Passing the address writes the value to the original pointer in main().
Searched around for one hour. I guess I'd better post the question here.
I simplify the code. The segfault is in the function initMyStruct.
#include "stdlib.h"
typedef struct {
int * arr1;
int * arr2;
} myStruct;
void allocMyStruct (myStruct * a, int num) {
a = malloc(sizeof(myStruct));
a->arr1 = malloc(10*sizeof(int));
a->arr2 = malloc(10*num*sizeof(int));
}
void initMyStruct (myStruct * a, int num) {
int i;
for (i = 0; i < 10; i++) a->arr1[i] = 0;
for (i = 0; i < 10*num; i++) a->arr2[i] = -1;
}
void freeMyStruct (myStruct * a, int num) {
int i;
for (i = 0; i < 10; i++) free(a->arr1);
for (i = 0; i < 10*num; i++) free(a->arr2);
free(a);
}
int main (void) {
int num = 3;
myStruct * a;
allocMyStruct (a, num);
initMyStruct (a, num);
freeMyStruct (a, num);
return 1;
}
Because you're not keeping the pointer to the newly allocated memory, instead you use an uninitialized pointer and getting undefined behavior.
You pass the a variable into allocMyStruct(), but that call is (like all others) by value, so the new value being assigned to it inside the function does not affect the value of a in main().
Change it so that allocMyStruct() either returns the new pointer value, or takes a pointer to the pointer.

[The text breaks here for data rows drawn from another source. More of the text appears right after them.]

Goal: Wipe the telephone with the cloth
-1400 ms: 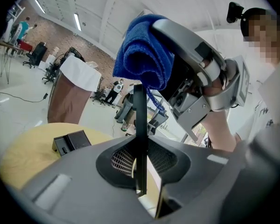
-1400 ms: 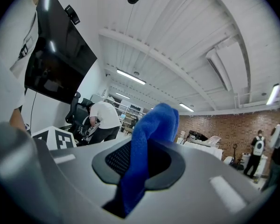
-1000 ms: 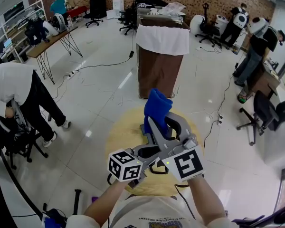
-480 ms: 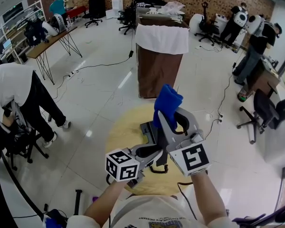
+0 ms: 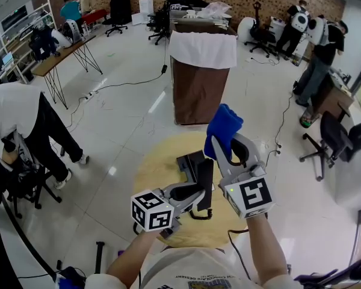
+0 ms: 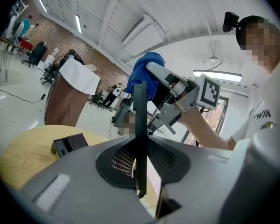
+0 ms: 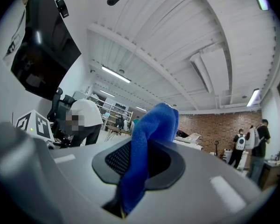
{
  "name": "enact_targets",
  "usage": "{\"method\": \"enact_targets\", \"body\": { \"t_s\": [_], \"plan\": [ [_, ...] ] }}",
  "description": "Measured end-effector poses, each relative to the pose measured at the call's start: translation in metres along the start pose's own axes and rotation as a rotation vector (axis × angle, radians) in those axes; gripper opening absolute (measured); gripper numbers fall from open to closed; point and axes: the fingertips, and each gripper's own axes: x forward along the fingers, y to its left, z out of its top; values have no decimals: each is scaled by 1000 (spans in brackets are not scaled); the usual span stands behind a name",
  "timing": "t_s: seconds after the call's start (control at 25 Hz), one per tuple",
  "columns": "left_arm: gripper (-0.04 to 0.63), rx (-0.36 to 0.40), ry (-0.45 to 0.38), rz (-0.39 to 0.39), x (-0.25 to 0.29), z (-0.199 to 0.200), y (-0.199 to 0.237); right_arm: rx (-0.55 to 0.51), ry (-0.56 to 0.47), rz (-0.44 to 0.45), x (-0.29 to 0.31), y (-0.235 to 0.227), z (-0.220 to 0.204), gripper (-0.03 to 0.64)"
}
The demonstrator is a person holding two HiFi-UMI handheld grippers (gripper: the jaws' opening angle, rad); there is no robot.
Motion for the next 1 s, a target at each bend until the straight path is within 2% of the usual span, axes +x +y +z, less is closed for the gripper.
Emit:
{"method": "enact_targets", "body": {
  "t_s": [0.68,1.0],
  "plan": [
    [60,-55,-61,-14,-7,11,6,55,61,11,-19,14,-36,61],
    [60,-82,-87,-13,-12,16,12,115,97,36,-36,32,-65,61]
  ]
}}
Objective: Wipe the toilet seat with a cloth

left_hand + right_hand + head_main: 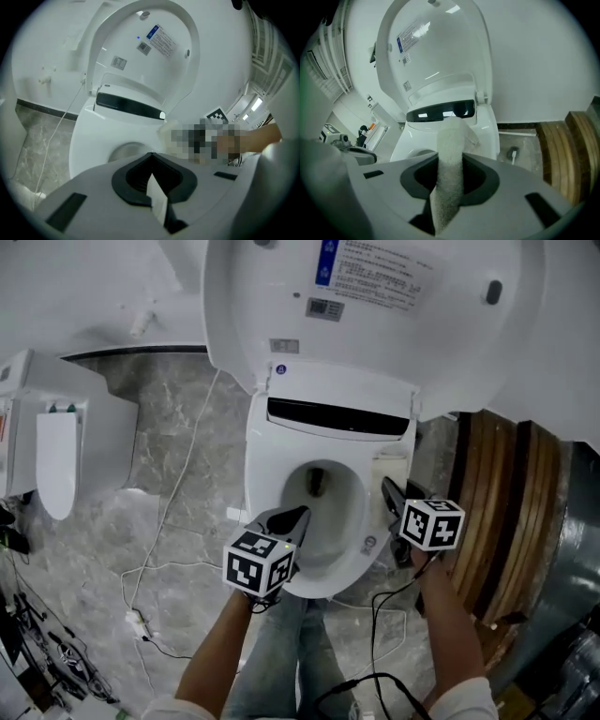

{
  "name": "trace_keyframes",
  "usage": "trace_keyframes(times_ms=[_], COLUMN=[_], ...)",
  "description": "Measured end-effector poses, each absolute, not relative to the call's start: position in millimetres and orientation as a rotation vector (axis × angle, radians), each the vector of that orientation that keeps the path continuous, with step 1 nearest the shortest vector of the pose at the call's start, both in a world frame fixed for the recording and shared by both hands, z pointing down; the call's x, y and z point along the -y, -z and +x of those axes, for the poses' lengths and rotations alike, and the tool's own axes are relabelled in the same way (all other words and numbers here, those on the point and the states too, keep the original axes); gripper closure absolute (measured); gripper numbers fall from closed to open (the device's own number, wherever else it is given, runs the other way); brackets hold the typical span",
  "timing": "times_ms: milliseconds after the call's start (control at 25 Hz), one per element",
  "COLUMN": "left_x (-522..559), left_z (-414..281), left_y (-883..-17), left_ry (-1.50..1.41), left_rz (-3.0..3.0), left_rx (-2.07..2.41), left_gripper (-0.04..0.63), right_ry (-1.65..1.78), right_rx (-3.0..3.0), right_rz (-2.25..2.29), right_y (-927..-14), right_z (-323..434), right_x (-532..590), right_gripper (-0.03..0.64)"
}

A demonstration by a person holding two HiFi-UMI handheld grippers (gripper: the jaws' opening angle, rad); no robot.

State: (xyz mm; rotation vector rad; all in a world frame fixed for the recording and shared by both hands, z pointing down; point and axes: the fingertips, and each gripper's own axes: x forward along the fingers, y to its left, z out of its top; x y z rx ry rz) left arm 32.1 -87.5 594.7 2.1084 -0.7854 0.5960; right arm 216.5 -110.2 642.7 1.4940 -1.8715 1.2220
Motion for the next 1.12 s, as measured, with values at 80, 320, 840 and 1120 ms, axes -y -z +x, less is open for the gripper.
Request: trace_keyframes(times_ms=[80,320,840,1120], left_x=[90.6,91.7,-24.6,-117.6], left_z=[34.0,39.0,47.4,28.2], left_y=[-572.3,-515.4,-400.4,-337.4], left_ry=[-0.598,-0.580,-0.540,-0.568], left_rz=[2.143,2.182,2.166,2.197], left_rx=[0.784,0.845,0.911,0.912], left_gripper=[0.584,0.584,0.583,0.584], right_ry=[-1.276,-1.275,-1.251,-1.379], right_rx=[1.851,1.802,1.710,1.725], right_rz=[1.527,1.685,1.896,1.911], right_y=[-631.0,-568.7,-444.3,-387.0], right_z=[212.2,204.7,185.5,143.0], right_x=[95.5,66.1,-60.2,-144.8], right_gripper=[0.517,0.517,0.515,0.515])
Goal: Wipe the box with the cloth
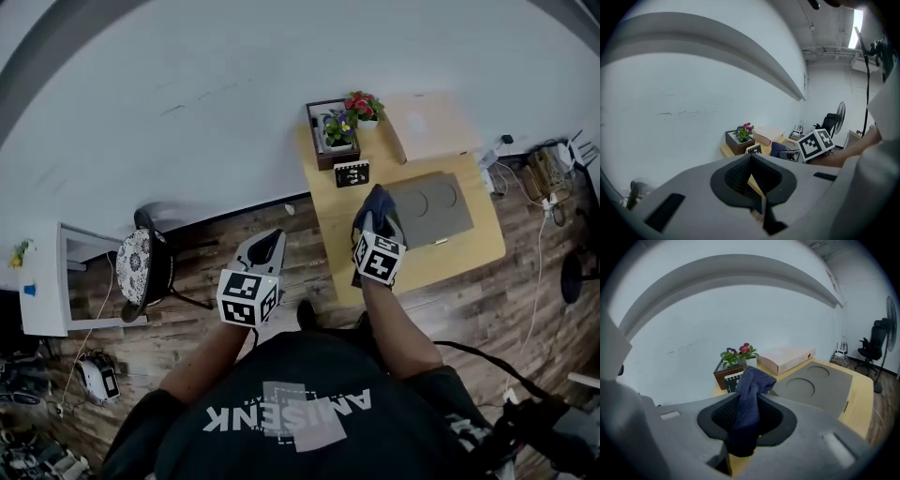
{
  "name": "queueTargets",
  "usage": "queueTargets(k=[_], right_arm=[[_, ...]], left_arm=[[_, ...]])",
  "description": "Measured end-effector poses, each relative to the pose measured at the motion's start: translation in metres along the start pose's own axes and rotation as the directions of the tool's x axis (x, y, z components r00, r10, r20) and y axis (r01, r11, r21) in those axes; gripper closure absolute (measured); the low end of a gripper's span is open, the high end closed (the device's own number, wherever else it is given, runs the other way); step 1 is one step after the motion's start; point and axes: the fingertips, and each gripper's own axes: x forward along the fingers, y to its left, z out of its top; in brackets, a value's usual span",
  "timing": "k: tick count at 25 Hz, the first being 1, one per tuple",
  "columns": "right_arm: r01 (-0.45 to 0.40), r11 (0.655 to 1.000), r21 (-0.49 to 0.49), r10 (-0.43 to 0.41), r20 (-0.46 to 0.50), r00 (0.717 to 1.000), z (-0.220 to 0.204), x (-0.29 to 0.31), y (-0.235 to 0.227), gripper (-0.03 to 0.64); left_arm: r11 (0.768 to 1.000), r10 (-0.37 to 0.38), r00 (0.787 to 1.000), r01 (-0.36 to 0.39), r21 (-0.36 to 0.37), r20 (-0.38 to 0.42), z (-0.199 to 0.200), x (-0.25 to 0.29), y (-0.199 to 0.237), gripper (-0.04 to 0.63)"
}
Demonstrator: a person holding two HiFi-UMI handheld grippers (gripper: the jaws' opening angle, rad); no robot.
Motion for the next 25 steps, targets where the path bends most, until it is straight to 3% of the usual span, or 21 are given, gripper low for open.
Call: queueTargets(k=[5,9,12,18,25], right_arm=[[0.121,0.992,0.038,-0.121,-0.011,0.993,-0.012,0.036,-0.005,0.52],[0.186,0.982,-0.018,-0.186,-0.013,0.983,-0.014,0.061,-0.009,0.52],[0.222,0.975,-0.002,-0.222,-0.02,0.975,-0.015,0.075,-0.016,0.52],[0.253,0.967,0.005,-0.252,-0.054,0.966,-0.023,0.08,-0.027,0.52],[0.261,0.965,0.021,-0.258,-0.084,0.962,-0.04,0.071,-0.031,0.52]], left_arm=[[1.0,0.005,1.0,-0.005,0.007,-0.014,-0.008,-0.003,0.038,0.595],[1.0,0.003,0.999,-0.002,0.025,-0.038,-0.014,-0.008,0.051,0.595],[1.0,0.001,0.999,0.0,0.019,-0.051,-0.019,-0.01,0.058,0.595],[1.0,-0.009,0.996,0.009,0.002,-0.09,-0.032,-0.01,0.063,0.595],[0.997,-0.04,0.994,0.047,0.061,-0.1,-0.033,0.004,0.057,0.595]])
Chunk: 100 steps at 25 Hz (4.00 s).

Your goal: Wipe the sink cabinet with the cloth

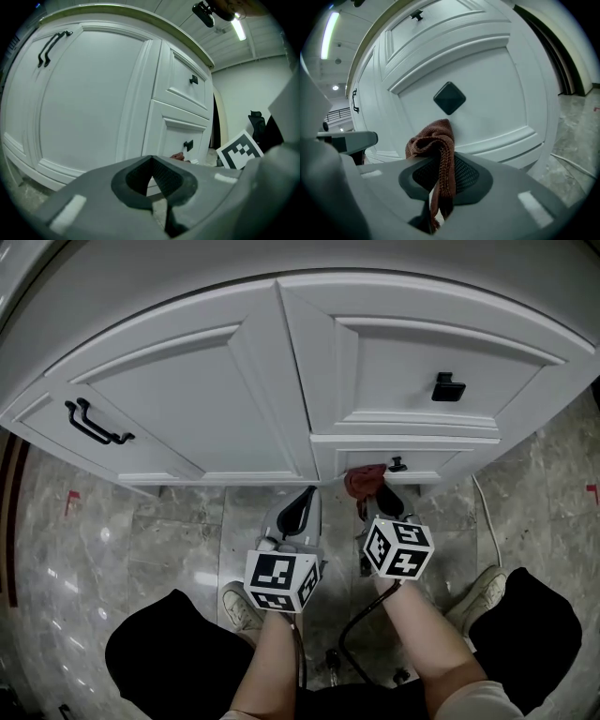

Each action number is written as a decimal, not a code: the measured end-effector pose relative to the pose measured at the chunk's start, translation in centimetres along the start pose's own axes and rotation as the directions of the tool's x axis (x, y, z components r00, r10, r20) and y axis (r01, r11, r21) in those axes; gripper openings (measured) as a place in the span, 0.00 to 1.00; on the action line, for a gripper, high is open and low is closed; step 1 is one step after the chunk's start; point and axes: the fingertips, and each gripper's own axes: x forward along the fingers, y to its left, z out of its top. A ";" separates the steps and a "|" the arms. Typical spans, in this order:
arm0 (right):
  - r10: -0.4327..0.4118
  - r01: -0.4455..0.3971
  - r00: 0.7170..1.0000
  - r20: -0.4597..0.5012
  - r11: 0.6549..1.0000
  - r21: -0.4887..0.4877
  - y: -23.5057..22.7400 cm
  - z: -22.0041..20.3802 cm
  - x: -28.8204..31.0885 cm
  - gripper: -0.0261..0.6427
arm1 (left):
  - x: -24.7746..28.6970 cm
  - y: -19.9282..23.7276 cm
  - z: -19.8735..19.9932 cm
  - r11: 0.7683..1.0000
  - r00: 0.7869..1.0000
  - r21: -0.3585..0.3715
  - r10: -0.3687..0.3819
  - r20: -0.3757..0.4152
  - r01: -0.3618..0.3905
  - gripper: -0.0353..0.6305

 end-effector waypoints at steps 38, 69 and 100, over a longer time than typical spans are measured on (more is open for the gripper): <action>-0.159 0.171 0.958 0.239 0.985 -0.029 -9.0 11.2 -11.9 0.17 | 3.0 -10.7 5.0 0.986 0.981 0.046 -0.162 0.106 0.158 0.05; 0.010 0.043 0.938 0.345 0.988 -0.145 3.3 9.1 -38.7 0.17 | -24.7 -22.8 11.1 0.990 0.947 0.107 -0.122 0.297 0.094 0.05; 0.064 -0.017 0.944 0.323 0.989 -0.148 6.7 9.0 -40.5 0.17 | -25.6 -24.9 11.4 0.980 0.955 0.148 -0.169 0.242 0.136 0.05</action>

I would prefer the former, it's cleaner and using function return values often leads to better code:
myStruct * allocMyStruct(int num)
{
myStruct *p;
if((p = malloc(sizeof *p +
10 * sizeof *p->arr1 +
10 * num * sizeof *p->arr2)) != NULL)
{
p->arr1 = (int *) (p + 1);
p->arr2 = p->arr1 + 10;
}
return p;
}
The above code also streamlines the memory allocation, doing it all in one big malloc() call which is then "sliced" into the three parts you actually need.
If the size of arr1 is always 10 by the way, there's no point in having it dynamically allocated, it should just be int arr1[10]; in the struct declaration.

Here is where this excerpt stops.